THE TASK: Would you please return the data below verbatim, without its pictures?
┌──
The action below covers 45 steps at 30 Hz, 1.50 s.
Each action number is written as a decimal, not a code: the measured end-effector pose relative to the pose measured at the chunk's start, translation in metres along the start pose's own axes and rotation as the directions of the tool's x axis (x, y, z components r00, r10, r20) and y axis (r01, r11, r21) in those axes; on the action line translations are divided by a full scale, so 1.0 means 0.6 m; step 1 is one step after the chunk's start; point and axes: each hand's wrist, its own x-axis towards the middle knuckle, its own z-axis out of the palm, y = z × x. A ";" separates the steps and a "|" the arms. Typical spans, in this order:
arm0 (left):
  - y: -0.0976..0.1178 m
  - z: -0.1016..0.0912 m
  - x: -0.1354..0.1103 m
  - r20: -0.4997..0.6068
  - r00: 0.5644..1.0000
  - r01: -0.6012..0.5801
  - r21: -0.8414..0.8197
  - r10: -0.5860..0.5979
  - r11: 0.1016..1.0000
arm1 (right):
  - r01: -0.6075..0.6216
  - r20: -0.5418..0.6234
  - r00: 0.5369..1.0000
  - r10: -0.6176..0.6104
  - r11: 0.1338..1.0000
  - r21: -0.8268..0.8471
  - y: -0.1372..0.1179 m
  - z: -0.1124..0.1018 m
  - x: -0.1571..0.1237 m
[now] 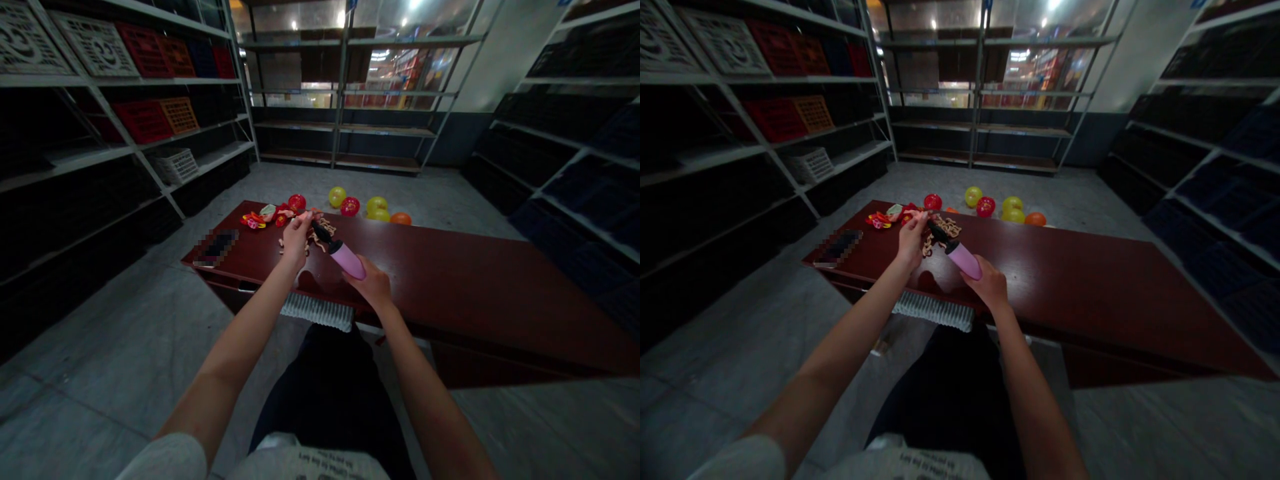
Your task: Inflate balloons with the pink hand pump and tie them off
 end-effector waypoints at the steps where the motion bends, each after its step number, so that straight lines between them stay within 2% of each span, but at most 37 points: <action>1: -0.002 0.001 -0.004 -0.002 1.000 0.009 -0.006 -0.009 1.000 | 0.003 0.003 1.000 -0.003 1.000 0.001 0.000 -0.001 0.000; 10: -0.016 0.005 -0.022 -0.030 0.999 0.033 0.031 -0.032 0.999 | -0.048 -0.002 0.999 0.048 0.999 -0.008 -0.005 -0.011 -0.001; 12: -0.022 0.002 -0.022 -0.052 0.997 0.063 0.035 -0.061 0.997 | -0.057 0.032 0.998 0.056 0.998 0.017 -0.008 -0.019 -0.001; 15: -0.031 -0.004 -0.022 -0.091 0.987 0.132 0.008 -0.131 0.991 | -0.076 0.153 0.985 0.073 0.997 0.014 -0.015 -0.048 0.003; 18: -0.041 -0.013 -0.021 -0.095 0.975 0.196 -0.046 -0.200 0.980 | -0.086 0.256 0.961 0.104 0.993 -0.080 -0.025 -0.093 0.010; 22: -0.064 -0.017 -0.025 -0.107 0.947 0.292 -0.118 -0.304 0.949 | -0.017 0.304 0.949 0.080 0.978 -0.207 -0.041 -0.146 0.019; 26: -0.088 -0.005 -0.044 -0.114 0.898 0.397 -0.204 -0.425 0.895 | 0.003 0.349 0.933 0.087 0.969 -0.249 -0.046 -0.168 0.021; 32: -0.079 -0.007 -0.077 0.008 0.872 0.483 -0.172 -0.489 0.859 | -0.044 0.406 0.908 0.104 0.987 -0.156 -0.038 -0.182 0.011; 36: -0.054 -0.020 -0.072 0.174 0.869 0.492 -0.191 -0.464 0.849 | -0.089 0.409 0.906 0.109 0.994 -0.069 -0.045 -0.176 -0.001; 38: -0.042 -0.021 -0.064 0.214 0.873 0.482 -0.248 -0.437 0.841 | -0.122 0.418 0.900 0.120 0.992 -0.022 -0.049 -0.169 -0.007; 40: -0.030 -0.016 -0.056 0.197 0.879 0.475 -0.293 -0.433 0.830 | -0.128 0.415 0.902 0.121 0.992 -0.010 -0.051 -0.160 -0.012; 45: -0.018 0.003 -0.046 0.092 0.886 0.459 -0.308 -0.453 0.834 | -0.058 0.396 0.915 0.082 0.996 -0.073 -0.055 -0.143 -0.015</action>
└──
EXERCISE RESULT:
The action below covers 45 steps at 30 Hz, 1.50 s.
Each action number is written as a decimal, not a code: the measured end-effector pose relative to the pose measured at the chunk's start, translation in metres along the start pose's own axes and rotation as the directions of the tool's x axis (x, y, z components r00, r10, r20) and y axis (r01, r11, r21) in those axes; on the action line translations are divided by a full scale, so 1.0 means 0.6 m; step 1 is one step after the chunk's start; point and axes: each hand's wrist, its own x-axis towards the middle knuckle, its own z-axis out of the palm, y = z × x. A ";" separates the steps and a "|" the arms. Typical spans, in this order:
arm0 (left):
  - y: -0.0976..0.1178 m
  - z: -0.1016..0.0912 m
  - x: -0.1354..0.1103 m
  - r20: -0.4997..0.6068
  - r00: 0.5644..1.0000
  - r01: -0.6012..0.5801
  - r21: -0.8414..0.8197
  - r10: -0.5860..0.5979
  - r11: 0.1016..1.0000
arm1 (right):
  - r01: -0.6075..0.6216
  - r20: -0.5418..0.6234
  - r00: 0.5369..1.0000
  - r10: -0.6176..0.6104
  - r11: 0.1338..1.0000
  - r21: -0.8268..0.8471
  - y: -0.1372..0.1179 m
  - z: -0.1124..0.1018 m
  - x: -0.1571..0.1237 m
[now] 
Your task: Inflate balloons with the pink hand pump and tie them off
 end-effector waypoints at the steps where the motion bends, each after its step number, so that straight lines between them stay within 2% of each span, but at most 37 points: <action>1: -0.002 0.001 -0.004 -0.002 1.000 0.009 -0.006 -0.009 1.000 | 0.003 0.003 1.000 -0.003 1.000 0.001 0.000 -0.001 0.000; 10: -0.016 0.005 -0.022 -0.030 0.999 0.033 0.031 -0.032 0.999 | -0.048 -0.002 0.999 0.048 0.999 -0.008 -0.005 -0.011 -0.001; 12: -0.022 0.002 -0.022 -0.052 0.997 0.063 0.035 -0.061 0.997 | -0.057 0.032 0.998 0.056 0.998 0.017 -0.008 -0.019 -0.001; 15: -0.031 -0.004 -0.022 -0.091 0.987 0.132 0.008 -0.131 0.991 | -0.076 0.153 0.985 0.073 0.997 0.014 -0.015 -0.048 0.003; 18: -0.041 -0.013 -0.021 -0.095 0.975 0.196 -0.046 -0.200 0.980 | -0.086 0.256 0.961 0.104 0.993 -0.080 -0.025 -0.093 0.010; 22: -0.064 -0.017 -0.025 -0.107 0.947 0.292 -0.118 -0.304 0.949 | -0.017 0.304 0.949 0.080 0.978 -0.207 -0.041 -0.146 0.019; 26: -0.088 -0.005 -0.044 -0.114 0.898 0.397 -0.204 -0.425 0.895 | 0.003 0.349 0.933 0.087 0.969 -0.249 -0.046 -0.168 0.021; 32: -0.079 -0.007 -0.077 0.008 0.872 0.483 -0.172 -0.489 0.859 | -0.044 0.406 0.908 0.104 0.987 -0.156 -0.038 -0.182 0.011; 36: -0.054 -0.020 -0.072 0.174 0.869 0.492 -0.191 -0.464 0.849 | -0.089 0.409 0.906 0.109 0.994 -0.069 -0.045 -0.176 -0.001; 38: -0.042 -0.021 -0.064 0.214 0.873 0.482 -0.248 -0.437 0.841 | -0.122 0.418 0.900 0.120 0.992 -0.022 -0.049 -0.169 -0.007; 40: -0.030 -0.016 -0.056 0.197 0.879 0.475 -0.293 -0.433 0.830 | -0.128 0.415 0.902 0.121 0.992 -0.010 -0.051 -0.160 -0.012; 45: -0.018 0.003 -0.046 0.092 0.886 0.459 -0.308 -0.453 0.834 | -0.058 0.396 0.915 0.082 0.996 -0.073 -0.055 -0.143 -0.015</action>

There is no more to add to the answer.